Today’s comment on an AI quote (from a Forbes article by Rob Toews)

“How do you know that when I speak to you, what you call ‘thinking’ is going on inside me? The Turing test is a fantastic probe — something like a particle accelerator in physics. Just as in physics, when you want to understand what is going on at an atomic or subatomic level, since you can’t see it directly, you scatter accelerated particles off the target in question and observe their behavior. From this you infer the internal nature of the target. The Turing test extends this idea to the mind. It treats the mind as a ‘target’ that is not directly visible but whose structure can be deduced more abstractly. By ‘scattering’ questions off a target mind, you learn about its internal workings, just as in physics.”

The quote comes from Douglas Hofstadter’s Metamagical Themas: Questing for the Essence of Mind and Pattern, published in 1981. It’s a great book, but not nearly as well known as Hofstadter’s Gödel, Escher, Bach: an Eternal Golden Braid, published in 1979, which won the National Book Award for Science and the Pulitzer Prize. GEB (as the book is known) is a real stunner that reads like a 777-page mind game. The book’s central spine is an elaborate proof, understandable by anyone, of an obscure but important mathematical theorem. Gödel’s incompleteness theorem, written in 1931, proves that any formal mathematical system is incomplete. It does so in the most amazing way, by showing that in any such system, you can construct self-referential “sentences” that can neither be proved true or false within that system.

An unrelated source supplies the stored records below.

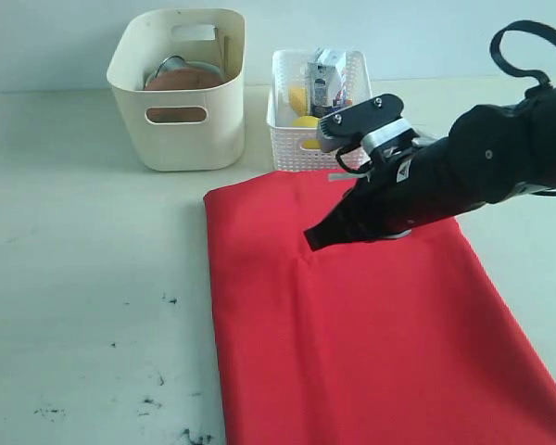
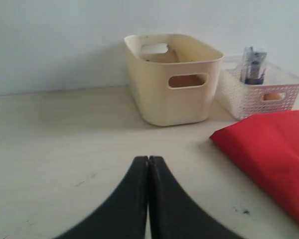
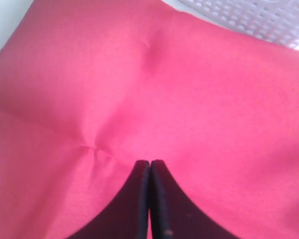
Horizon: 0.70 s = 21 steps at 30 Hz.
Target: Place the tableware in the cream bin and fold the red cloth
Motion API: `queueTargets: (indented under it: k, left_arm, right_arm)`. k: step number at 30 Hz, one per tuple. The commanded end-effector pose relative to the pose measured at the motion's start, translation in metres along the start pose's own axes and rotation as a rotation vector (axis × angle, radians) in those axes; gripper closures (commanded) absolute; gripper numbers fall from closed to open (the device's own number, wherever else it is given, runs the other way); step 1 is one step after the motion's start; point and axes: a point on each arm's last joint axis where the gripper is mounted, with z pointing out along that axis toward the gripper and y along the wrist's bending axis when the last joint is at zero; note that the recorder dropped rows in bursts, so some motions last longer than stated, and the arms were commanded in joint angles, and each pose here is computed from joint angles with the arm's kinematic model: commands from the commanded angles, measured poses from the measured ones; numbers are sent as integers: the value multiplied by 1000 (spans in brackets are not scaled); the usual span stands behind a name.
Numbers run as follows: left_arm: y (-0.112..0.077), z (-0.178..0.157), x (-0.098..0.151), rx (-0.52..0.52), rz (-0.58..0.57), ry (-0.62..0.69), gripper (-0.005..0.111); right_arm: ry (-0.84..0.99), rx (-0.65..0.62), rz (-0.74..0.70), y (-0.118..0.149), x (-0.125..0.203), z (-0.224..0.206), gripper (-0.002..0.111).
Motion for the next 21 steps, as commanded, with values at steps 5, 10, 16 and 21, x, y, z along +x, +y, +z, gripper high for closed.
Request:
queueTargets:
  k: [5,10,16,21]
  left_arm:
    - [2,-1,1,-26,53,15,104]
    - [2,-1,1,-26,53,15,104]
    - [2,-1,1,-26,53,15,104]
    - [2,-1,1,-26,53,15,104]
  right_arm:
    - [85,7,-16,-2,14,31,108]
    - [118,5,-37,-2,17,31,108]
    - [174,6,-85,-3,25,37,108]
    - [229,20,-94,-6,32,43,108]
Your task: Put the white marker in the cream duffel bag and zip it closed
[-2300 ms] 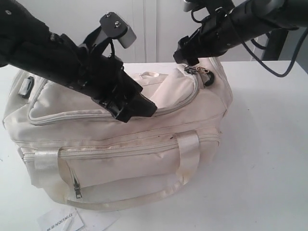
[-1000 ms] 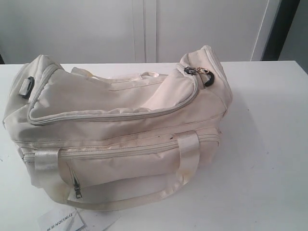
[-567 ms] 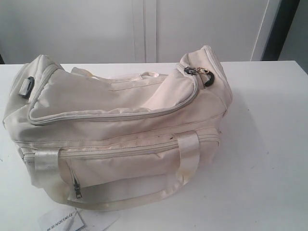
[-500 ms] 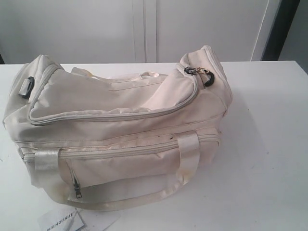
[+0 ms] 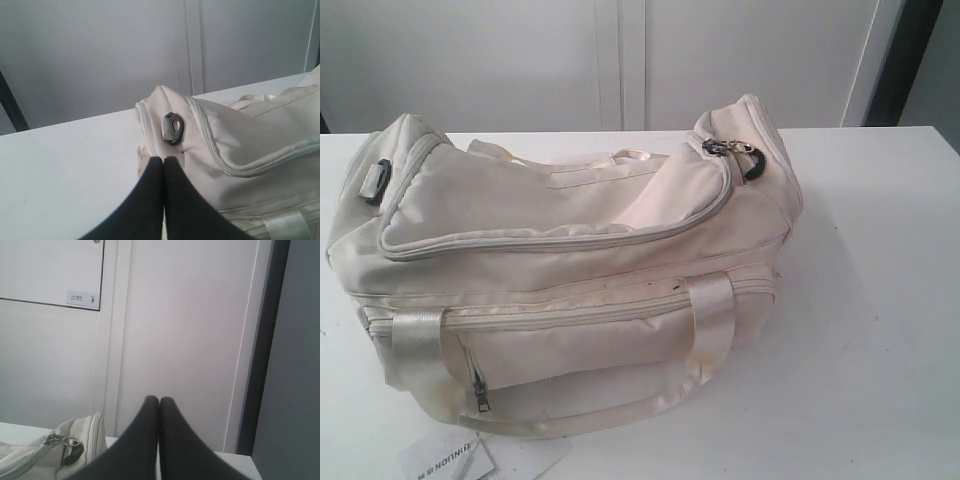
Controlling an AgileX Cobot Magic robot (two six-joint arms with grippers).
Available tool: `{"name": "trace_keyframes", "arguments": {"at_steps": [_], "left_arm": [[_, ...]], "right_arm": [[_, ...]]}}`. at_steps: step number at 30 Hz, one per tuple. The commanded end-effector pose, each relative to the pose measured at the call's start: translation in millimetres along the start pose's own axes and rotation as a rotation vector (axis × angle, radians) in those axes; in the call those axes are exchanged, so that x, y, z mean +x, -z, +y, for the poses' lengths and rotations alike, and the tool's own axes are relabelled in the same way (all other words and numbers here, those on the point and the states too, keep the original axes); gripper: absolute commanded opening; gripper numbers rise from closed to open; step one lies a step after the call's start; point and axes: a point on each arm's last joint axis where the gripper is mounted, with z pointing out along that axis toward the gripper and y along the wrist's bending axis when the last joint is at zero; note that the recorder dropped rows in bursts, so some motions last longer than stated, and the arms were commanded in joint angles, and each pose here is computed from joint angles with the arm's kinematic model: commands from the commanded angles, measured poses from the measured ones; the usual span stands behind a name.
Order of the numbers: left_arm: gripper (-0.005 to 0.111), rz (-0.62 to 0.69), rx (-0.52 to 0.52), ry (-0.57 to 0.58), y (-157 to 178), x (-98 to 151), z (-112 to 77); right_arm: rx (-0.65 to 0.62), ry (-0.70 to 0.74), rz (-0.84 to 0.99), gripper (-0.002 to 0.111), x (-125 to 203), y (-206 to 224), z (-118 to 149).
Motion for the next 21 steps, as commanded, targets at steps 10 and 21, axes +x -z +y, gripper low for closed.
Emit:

Something that is the mathematical equivalent of “This sentence is a lie.” Thus, every formal system has an intrinsic flaw, an inability to completely determine the truth or falsehood of statements within itself.

The theorem is closely related to one of Turing’s other great accomplishments: the proof that there’s a limitation to what all computers can do. Turing proved this in a manner similar to Godel, by constructing a class of computer problems called Halting Problems. Stated simply, they are the problem of determining whether a particular piece of computer code will eventually come to a stop, or run on forever and ever. By constructing programs that referred to their own halting time, Turing proved that no computer can determine whether all programs will halt or not. Thus, there are always things computers can’t do. Godel proved that formal mathematical systems are limited, and Turing proved that machines are limited. Hofstadter wrote an incredibly cool book about these formal system limitations.

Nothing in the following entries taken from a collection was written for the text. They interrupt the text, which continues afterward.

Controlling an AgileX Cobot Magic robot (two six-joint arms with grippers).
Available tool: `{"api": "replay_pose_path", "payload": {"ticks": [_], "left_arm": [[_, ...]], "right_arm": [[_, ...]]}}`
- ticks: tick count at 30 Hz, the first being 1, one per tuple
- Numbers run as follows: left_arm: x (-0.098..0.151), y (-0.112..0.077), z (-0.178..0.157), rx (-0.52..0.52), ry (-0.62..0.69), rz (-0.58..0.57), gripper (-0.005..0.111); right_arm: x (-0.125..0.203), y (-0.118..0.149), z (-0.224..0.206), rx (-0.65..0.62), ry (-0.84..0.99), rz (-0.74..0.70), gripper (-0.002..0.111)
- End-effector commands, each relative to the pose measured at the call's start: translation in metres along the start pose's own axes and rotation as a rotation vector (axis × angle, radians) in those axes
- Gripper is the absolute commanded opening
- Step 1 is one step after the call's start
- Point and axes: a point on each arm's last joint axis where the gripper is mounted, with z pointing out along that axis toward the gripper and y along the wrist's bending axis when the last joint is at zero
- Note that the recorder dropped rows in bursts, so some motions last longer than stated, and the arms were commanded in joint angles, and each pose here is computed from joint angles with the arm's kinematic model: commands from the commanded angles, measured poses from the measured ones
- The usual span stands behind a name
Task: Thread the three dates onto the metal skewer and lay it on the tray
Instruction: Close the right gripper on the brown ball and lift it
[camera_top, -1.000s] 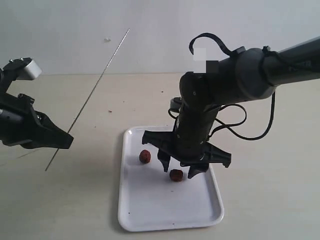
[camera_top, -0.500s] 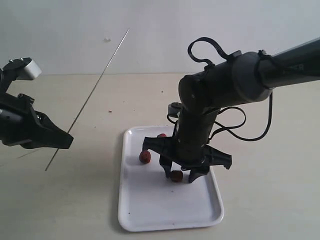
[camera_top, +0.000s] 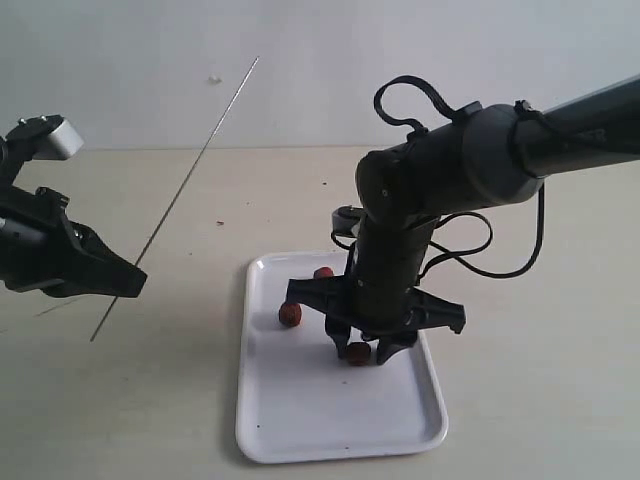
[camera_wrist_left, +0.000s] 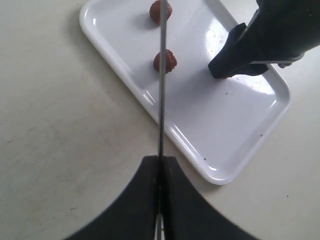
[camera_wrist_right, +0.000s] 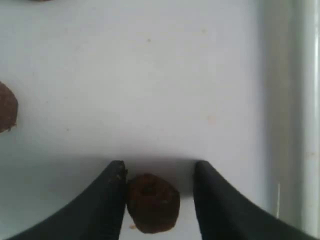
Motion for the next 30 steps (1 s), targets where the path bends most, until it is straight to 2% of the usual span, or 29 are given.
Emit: {"api": "replay_pose_path", "payload": {"ticks": [1,15,25,30], "left_arm": [[0.0,-0.001,-0.002,0.0,-0.014,-0.007,0.0],[0.0,-0.001,-0.002,0.0,-0.014,-0.006,0.0],[0.0,-0.001,-0.002,0.0,-0.014,-0.006,0.0],[0.001,-0.002,-0.002,0.008,-0.003,-0.003,0.0]], "right_arm": [[0.0,-0.001,0.006,0.014,0.005,-0.022,0.037],[0.002,0.001,0.005,-0.009,0.025,0.0,0.026],[0.003,0.002,-0.035,-0.048,-0.034,0.015,0.026],[0.017,0.004,-0.037,-0.066,0.125,0.105,0.026]]}}
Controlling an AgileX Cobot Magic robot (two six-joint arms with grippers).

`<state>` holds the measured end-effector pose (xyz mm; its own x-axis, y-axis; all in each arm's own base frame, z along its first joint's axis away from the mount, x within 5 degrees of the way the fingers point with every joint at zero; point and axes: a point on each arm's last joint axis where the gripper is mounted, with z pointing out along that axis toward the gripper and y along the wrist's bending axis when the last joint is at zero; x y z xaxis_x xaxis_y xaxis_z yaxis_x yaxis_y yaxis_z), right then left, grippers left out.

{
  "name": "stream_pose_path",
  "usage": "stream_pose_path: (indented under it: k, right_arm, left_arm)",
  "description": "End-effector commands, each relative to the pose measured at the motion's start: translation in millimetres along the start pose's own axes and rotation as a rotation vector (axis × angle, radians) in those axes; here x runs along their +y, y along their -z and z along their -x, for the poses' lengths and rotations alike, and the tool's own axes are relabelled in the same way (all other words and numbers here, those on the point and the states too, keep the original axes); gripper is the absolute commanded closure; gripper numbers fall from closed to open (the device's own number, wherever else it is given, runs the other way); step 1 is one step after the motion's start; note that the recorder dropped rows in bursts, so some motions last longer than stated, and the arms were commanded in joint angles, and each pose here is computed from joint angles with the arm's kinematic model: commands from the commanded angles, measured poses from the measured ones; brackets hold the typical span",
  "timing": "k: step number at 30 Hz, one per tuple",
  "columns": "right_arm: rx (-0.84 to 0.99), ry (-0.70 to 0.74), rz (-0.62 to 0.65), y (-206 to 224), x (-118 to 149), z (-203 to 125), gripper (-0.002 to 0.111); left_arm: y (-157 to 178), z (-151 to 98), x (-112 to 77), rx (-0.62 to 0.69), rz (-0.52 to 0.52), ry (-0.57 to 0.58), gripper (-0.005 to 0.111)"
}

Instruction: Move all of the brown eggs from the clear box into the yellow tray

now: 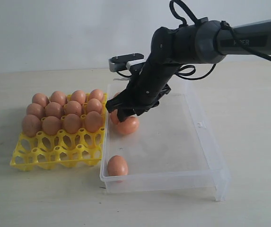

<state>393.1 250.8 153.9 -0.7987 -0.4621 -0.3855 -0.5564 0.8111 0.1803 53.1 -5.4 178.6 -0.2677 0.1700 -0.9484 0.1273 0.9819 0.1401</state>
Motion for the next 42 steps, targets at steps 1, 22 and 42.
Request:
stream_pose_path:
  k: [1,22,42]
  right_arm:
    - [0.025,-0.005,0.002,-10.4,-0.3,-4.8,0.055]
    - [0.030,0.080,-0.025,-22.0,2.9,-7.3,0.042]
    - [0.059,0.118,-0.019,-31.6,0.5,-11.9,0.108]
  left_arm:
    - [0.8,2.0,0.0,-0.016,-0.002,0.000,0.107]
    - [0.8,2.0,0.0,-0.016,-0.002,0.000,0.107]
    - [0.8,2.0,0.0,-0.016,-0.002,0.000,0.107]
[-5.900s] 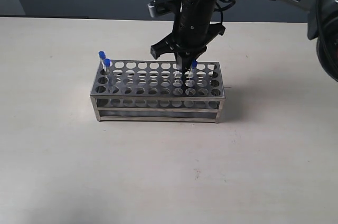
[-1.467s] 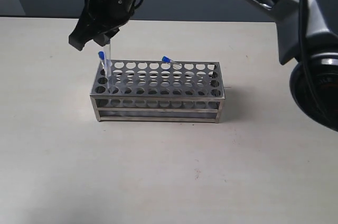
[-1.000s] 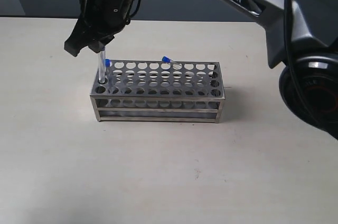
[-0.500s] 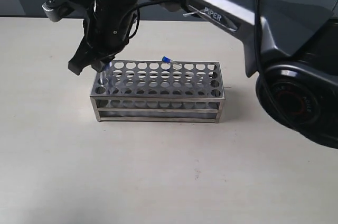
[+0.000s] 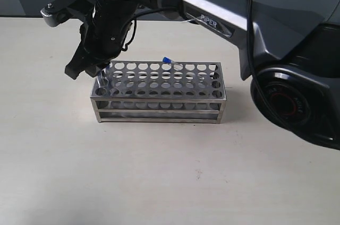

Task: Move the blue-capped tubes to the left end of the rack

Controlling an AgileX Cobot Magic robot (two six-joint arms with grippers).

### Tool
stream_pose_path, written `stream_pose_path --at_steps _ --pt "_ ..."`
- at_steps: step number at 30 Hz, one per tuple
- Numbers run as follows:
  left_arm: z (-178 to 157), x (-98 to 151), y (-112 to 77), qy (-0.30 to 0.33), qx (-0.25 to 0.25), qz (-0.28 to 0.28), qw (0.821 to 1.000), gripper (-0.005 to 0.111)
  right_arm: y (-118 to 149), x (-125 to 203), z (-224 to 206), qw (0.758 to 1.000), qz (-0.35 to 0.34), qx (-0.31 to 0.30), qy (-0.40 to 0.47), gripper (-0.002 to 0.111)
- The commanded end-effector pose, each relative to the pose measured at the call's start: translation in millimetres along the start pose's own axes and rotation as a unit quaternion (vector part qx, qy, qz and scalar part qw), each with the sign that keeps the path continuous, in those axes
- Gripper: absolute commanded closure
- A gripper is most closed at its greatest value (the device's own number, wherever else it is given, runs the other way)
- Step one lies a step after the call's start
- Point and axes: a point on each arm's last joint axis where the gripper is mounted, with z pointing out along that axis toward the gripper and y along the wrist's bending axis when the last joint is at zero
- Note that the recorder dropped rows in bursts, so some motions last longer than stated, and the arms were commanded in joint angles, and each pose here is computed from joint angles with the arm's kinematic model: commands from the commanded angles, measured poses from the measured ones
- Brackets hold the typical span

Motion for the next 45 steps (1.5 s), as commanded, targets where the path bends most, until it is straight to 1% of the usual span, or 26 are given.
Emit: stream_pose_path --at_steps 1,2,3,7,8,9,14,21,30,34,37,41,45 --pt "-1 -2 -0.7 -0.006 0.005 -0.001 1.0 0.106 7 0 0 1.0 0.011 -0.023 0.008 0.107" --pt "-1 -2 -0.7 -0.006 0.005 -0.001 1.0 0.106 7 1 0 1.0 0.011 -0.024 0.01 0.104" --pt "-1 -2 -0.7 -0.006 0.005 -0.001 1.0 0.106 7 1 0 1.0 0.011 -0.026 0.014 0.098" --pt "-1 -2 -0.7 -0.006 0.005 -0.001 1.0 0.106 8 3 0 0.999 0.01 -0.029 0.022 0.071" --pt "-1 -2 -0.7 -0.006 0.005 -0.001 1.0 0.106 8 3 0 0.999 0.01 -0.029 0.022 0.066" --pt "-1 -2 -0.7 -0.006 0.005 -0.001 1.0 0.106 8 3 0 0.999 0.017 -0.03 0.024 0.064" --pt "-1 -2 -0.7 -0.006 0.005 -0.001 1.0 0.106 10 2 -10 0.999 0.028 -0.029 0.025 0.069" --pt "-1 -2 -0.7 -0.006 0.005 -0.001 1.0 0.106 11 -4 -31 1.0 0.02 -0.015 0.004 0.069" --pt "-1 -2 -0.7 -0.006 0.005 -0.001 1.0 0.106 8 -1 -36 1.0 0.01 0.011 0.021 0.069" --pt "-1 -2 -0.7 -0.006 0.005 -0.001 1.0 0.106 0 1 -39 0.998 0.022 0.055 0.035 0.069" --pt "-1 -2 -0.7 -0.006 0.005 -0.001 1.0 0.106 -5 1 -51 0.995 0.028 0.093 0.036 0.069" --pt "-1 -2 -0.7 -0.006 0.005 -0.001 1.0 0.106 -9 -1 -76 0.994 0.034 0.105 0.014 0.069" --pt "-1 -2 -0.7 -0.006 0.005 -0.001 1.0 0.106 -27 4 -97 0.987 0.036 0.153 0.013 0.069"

GEB was one of the first books about AI that I ever read. I think it’s a masterpiece, and I believe that Hofstadter is a genius. So it’s surprising to me that I think this quote from him is so far off base and falls into the trap of physics envy.

Since the development of basic mechanics and calculus in the later 17th century, physics (and the mathematics associated with it) has been the most fundamental driver of technological development. We owe every neat gadget to math and physics. Given its great success, it’s unsurprising that since the 17th century, all scientists have been envious of physic’s precision in describing the world, and its productivity in changing the world. This is the reason that economics, the most political of all social sciences, drifted away from being a historical study of the real world, towards the pursuit of mathematical models of ideal worlds, worlds very like those of physics. Eric Beinhicker’s The Origin of Wealth does a fabulous job of recounting this turning point in history. And the phenomena isn’t limited to economics. All social scientists would love to have models of people, from their societies to their minds, that are as predictable as the billiard ball models of Newtonian physics. Even the advent of modern physics, with its quanta, probability distributions over juxtaposed states, and its paradoxes have found their way into models of people.

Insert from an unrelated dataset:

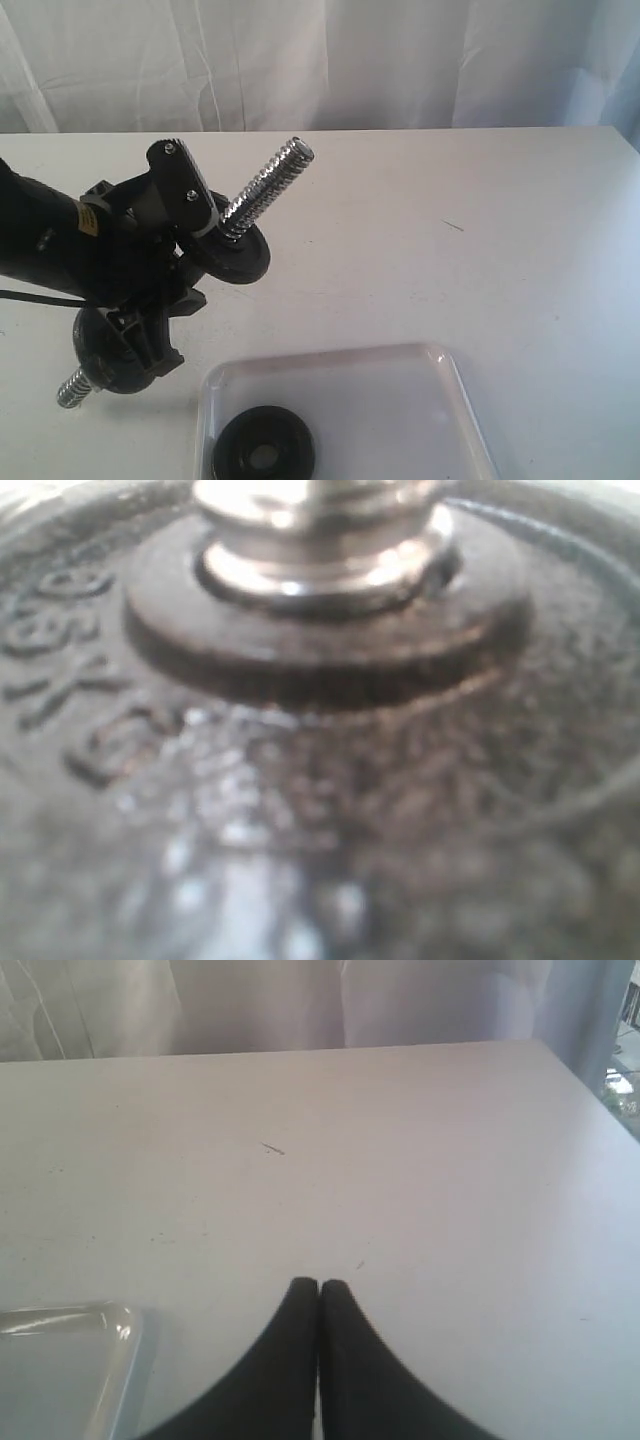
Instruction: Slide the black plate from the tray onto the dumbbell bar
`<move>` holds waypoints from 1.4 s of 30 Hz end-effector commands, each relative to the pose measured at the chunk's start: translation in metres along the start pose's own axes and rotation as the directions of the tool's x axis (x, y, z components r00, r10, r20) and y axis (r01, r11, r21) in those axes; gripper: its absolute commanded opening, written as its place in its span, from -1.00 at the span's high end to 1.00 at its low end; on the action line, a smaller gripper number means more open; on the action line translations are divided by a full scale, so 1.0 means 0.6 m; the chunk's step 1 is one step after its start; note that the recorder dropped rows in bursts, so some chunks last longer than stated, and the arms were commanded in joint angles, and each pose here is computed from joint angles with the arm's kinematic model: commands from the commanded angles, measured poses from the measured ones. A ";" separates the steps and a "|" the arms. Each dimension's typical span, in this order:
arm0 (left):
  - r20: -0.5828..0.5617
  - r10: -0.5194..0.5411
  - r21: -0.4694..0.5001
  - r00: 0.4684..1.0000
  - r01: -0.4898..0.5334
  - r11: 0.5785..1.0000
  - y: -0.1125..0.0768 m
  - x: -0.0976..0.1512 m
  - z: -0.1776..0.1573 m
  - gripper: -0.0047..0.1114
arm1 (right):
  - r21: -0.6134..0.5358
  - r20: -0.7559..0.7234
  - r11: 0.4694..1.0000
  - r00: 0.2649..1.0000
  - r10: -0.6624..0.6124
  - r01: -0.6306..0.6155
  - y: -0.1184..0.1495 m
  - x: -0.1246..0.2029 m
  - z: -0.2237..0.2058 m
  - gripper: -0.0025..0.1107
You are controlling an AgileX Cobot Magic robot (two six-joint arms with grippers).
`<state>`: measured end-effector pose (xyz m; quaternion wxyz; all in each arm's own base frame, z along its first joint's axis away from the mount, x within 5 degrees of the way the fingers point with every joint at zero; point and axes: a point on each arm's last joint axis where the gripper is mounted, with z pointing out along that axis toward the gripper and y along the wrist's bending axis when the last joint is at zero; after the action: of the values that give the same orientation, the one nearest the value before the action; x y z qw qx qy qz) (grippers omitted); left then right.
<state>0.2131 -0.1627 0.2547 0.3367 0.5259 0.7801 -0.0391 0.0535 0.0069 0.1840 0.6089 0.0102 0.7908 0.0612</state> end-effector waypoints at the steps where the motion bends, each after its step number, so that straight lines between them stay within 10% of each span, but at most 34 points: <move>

Why? Is there a scientific reason to think that thoughts are like unthinking physical particles (or even their interpretations as waves)? Indeed, the brain is physical, just like anything else. As far as any of us know, it contains no supernatural magic. However, thoughts, and their communications to others, and their interactions between people, are complex epiphenomena, with boundless innovations, and continual changes in their primary ways of interacting and effecting people. Sure, neurons are physics, but they are only the base level of an intrinsically intractable complex system within each of us.

Complexity science teaches us that while we can know how atoms interact, once we put them into the large groups that make up meaningfully-sized objects in the world, complete unpredictability becomes ubiquitous. There is no reason to think that the relationship between neurons and thoughts is any different.

So, asking questions in a Turing Test is nothing like bombarding samples with accelerated particles in a physics simulation. And the metaphor that these things are similar only entrenches a fundamental misunderstanding of the nature of human thought. We aren’t billiard balls or probability clouds, and the methods used to study those things aren’t the right methods for studying what we are.